-- GIVEN DATA follows --
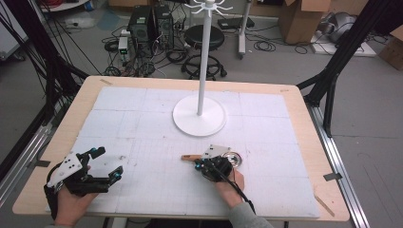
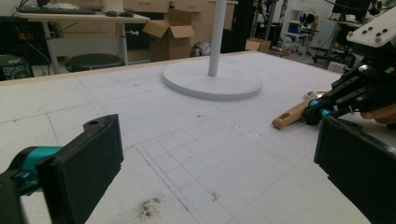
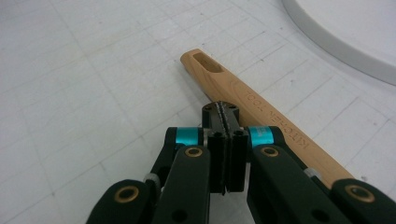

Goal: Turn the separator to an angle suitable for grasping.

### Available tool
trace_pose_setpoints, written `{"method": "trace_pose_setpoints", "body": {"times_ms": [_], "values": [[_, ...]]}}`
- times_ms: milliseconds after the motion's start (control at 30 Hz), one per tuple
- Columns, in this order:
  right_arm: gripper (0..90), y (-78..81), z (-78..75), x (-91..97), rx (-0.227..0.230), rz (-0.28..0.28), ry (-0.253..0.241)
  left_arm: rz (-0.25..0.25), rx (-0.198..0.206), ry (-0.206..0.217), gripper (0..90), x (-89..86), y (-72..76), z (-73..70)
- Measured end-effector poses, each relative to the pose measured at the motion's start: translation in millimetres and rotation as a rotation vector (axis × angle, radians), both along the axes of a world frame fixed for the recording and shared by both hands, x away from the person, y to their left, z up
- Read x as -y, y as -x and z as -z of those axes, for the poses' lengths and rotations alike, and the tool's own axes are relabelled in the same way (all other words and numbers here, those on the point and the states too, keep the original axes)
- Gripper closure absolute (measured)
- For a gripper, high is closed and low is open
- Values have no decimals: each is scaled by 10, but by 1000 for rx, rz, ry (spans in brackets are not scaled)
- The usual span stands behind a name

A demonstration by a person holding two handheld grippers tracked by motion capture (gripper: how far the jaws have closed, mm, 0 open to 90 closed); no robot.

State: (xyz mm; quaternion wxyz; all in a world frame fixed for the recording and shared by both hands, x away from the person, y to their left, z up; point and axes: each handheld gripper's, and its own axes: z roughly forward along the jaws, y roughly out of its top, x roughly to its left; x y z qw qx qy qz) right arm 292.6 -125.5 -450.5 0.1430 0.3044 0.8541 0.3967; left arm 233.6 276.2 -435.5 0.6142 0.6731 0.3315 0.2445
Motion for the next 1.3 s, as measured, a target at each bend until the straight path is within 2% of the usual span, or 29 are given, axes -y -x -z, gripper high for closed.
{"method": "trace_pose_setpoints", "body": {"times_ms": [1033, 1133, 1300], "values": [[900, -128, -1, -66, 2, 41, -3, -1, 0, -1, 17, -22, 21, -1], [900, -122, -18, -51, 2, 26, -21, -2, 2, 4, 17, -32, 24, 0], [900, -97, -148, 61, 9, -9, -92, -11, -4, 12, 17, -67, 30, 12]]}}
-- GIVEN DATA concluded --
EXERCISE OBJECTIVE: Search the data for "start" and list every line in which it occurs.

ANSWER BOX:
- times_ms: milliseconds after the motion's start (control at 30 Hz), one per tuple
- Measured end-effector poses, each relative to the pose measured at the motion's start: translation in millimetres and rotation as a rotation vector (axis × angle, radians), both along the axes of a world frame fixed for the recording and shared by both hands, x away from the person, y to their left, z up

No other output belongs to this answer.